We have a long tradition of supporting our students as they pursue their legal education; NYU Law attracts faculty and administrators who are the best at what they do and are dedicated to student success. The ripple effects of COVID-19 have been disparate and fast-moving, and in recent months we’ve advocated for and supported our students on a broad range of key issues, including bar eligibility, international student visas and employment opportunities, and emergency financial support.

We have significantly increased our scholarship awards in recent years as part of our Lead the Way campaign, but we also know that every student is contending with challenges related to the current crisis. Therefore, we are taking additional steps now to reduce the economic strain on our students. We established a COVID-19 Hardship Fund in the spring to assist students facing new economic difficulties during the pandemic. We will continue to award grants from this fund during the fall, including to students who already received such support in the spring. In addition, this fall the Law School will provide every JD, LLM, and MSL student with a Technology Support Grant of $1,000, to help ensure access to the technological resources needed to learn in the current environment.
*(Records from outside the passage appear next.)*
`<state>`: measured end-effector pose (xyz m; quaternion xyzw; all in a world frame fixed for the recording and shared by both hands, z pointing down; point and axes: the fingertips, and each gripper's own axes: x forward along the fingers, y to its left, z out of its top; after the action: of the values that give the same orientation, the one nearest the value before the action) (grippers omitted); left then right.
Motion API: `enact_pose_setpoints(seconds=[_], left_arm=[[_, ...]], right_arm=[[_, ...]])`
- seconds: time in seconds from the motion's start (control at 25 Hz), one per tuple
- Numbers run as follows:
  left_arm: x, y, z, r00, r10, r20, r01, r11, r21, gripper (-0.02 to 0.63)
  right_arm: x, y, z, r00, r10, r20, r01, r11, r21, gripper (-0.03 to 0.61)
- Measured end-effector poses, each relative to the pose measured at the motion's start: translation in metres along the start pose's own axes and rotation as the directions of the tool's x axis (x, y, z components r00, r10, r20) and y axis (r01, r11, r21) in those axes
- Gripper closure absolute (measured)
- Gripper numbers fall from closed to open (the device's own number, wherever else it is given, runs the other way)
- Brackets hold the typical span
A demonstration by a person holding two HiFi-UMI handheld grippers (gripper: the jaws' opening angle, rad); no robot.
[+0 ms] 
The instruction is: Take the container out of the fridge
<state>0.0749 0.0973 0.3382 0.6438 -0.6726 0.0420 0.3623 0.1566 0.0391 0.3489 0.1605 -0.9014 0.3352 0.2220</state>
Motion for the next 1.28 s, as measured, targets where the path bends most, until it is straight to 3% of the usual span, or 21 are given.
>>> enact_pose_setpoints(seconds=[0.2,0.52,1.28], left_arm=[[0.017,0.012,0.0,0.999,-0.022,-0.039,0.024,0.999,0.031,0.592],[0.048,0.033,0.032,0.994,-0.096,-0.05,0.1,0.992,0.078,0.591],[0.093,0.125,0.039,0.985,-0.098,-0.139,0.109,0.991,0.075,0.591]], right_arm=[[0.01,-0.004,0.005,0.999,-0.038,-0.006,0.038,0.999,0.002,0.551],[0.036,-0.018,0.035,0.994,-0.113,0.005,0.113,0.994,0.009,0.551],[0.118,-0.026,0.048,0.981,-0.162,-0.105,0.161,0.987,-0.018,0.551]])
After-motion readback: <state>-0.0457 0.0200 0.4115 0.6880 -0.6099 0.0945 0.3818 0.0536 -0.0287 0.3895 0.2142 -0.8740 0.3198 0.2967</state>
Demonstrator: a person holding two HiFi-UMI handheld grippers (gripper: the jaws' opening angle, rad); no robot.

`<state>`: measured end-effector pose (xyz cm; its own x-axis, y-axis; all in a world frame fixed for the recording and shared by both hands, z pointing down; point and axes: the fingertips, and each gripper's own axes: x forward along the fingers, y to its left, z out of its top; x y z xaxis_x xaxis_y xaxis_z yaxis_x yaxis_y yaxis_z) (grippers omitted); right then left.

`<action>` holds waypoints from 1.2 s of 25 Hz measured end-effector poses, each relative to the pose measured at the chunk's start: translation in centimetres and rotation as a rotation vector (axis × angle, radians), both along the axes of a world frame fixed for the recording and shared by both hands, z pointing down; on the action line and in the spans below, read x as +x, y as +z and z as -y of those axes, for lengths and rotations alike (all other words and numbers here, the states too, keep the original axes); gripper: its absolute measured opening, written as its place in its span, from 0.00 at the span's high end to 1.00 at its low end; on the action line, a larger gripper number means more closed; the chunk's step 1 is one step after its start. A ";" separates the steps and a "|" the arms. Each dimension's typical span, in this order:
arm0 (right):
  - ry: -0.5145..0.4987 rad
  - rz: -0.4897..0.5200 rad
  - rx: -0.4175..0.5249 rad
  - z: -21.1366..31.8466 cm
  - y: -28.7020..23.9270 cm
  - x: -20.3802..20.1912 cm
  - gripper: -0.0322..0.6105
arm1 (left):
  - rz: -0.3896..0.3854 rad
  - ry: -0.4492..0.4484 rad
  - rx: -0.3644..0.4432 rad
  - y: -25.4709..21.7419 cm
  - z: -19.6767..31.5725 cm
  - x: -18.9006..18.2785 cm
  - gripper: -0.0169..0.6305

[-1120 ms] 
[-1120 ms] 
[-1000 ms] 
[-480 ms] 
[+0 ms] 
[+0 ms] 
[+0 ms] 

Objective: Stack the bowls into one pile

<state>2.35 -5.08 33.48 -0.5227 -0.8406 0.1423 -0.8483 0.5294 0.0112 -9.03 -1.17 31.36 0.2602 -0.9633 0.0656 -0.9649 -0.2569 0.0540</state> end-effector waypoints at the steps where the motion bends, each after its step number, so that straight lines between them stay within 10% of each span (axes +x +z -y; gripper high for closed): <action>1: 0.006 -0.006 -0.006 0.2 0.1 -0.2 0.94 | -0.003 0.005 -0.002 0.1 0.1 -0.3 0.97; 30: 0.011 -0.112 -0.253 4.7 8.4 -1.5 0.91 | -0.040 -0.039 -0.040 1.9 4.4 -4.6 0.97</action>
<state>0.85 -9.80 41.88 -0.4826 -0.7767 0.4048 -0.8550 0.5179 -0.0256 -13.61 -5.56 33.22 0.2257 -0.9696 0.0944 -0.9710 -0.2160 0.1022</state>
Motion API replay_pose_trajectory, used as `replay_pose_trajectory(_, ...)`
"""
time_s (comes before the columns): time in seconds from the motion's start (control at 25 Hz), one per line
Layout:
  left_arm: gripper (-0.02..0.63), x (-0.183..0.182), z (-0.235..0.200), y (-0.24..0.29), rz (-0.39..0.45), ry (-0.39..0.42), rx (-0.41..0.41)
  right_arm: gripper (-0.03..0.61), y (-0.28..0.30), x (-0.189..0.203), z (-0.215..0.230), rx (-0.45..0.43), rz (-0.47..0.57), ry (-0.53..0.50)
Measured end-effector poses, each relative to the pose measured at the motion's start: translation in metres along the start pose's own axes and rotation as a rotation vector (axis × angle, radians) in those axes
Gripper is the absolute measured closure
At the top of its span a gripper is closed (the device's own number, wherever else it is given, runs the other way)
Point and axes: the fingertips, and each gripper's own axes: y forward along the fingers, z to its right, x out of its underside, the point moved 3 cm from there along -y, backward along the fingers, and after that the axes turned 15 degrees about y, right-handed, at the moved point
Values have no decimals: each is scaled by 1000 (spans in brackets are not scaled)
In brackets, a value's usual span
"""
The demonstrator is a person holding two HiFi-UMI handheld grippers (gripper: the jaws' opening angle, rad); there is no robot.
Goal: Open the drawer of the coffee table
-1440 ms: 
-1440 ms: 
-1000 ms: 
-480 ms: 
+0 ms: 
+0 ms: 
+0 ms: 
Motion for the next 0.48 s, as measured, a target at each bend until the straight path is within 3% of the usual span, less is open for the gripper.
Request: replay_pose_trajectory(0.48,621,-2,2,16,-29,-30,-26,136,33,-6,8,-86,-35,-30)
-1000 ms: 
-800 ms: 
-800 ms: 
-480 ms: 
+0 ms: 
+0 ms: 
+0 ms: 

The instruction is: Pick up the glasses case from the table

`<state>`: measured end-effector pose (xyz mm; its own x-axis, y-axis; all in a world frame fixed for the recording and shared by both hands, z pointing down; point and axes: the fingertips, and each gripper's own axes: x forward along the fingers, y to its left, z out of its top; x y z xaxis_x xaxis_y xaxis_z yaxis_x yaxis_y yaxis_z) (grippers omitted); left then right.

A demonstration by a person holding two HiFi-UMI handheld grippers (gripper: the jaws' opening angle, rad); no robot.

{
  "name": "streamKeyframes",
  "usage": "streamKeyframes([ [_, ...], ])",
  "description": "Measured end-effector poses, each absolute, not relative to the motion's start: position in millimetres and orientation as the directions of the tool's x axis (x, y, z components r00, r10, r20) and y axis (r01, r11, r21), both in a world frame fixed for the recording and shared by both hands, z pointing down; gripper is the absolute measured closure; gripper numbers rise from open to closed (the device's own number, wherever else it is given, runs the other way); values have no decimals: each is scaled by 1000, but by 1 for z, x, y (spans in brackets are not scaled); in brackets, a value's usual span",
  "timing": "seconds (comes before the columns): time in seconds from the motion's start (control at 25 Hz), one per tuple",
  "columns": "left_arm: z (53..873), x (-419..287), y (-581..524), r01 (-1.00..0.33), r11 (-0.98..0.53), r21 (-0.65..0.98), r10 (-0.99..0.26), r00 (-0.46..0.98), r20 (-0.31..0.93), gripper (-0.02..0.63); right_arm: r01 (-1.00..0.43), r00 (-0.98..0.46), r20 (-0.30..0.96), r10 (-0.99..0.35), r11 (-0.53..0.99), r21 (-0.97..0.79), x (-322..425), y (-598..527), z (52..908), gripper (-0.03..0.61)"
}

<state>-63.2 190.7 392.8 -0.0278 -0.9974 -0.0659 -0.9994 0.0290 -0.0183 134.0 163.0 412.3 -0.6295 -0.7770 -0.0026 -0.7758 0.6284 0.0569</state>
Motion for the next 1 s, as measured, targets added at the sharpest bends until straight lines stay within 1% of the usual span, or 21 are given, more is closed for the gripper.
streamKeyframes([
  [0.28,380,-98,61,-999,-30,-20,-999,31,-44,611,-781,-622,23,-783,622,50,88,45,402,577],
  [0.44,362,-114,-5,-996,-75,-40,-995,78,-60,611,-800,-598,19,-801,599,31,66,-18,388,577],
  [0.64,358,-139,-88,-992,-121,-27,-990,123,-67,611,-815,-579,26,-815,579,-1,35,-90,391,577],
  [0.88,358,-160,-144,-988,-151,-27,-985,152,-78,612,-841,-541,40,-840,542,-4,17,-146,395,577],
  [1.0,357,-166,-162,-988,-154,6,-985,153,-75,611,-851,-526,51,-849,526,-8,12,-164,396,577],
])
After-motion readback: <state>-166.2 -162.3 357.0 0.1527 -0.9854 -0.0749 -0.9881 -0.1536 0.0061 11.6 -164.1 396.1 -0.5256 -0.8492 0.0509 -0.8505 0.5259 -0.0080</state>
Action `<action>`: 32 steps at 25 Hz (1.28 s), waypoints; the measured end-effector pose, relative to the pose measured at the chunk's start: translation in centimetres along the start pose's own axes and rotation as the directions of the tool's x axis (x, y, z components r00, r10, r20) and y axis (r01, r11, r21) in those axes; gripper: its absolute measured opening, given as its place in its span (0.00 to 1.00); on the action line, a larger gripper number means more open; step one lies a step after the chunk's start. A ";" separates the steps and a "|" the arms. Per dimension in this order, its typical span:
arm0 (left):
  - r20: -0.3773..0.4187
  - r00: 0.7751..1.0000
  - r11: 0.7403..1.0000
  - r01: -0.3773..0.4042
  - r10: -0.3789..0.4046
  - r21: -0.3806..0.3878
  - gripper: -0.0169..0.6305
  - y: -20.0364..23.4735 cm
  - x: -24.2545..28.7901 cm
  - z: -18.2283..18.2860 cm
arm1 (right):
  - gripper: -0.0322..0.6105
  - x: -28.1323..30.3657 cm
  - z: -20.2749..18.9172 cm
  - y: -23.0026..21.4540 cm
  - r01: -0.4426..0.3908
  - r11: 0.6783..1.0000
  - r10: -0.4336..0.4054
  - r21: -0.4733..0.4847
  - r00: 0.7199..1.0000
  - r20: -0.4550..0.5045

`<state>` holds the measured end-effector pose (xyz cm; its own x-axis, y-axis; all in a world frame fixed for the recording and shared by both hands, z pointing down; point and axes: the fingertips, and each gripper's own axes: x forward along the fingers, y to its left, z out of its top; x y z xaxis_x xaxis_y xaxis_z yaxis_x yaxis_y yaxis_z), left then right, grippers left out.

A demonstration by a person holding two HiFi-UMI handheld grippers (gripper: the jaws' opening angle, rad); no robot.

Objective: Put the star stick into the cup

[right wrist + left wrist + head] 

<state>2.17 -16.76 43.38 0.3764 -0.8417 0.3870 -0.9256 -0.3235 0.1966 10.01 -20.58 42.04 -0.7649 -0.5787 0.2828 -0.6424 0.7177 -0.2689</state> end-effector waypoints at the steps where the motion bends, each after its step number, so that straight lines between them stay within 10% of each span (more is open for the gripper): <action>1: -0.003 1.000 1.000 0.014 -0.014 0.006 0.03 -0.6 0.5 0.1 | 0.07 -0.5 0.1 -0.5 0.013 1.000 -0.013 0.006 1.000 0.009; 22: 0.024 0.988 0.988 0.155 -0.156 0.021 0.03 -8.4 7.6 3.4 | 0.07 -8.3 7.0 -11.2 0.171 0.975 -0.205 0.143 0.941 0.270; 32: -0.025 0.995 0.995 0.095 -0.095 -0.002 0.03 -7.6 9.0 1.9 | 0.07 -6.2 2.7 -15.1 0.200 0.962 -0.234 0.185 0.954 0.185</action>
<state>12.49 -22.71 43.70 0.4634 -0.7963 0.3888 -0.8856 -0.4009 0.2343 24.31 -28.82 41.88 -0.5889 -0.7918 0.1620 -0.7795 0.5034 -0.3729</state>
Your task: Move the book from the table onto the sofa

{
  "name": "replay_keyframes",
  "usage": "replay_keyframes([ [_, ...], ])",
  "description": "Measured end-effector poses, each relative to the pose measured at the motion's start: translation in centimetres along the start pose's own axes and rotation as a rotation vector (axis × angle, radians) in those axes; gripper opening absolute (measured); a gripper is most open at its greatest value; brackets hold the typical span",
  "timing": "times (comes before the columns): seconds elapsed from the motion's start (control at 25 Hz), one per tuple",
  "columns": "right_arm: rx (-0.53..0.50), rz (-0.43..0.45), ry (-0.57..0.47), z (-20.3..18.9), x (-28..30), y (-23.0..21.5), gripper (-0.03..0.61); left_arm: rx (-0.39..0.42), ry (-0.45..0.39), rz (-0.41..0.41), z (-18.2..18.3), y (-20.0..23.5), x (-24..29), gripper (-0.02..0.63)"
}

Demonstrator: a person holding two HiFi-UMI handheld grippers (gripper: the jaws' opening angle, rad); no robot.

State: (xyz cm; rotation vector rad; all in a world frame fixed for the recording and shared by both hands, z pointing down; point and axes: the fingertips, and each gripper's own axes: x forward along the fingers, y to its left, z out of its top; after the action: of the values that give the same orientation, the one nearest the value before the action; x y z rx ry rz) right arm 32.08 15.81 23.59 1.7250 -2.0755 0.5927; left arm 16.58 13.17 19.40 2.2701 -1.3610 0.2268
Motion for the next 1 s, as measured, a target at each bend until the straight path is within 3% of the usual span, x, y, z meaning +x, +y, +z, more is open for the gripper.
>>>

And every student already receiving a partial tuition scholarship from the Law School will have their award increased by $1,000.

We have made all these commitments to our students even in the face of a very challenging budgetary picture as a result of the pandemic. So much of what we have been able to accomplish is due to the wonderful generosity of our alumni and friends. The spirit with which you have given back, especially in recent months, is truly inspiring.

Building on Foundations

If this moment of national emergency tells us anything, it is that we should strive to do more. In a variety of settings over the past year, students and recent alumni have shared that generations of students of color have articulated the same concerns about equality and racial justice that have risen to national prominence in recent months. These concerns pose hard questions for the law, the legal profession, and our own institution. They are not new. The question now is whether we will address them more meaningfully than we have in the past. We must do so.

I’m grateful for the leadership of Lindsay Kendrick, Professor Erin Murphy and the IDC, and the faculty, centers, and projects that are meeting this moment head-on. We are adding to our courses and programming on race and anti-racism, and we are looking at our broader curriculum with a different lens, including to inform the way we think about the relationship among law, race, and inequality. We are also recommitting to the pursuit of meaningful diversity on our faculty and in our student body, building on progress already made.

If we are to sustain this movement, we will need to institutionalize our efforts so we can create and build structures for the long term. Doing so will require the hard work, resilience, and partnership of our entire community. Our ambitions for the future of NYU Law are no less bold today than they have ever been. And our work has never been more consequential. Together, we are addressing society’s most intractable problems, including the meaningful transformation of our own profession and institutions.

If we adhere to the values we claim, we will continue to lead the way in legal education and through meaningful engagement with the broader world. I thank all of you for your partnership as we chart the way forward.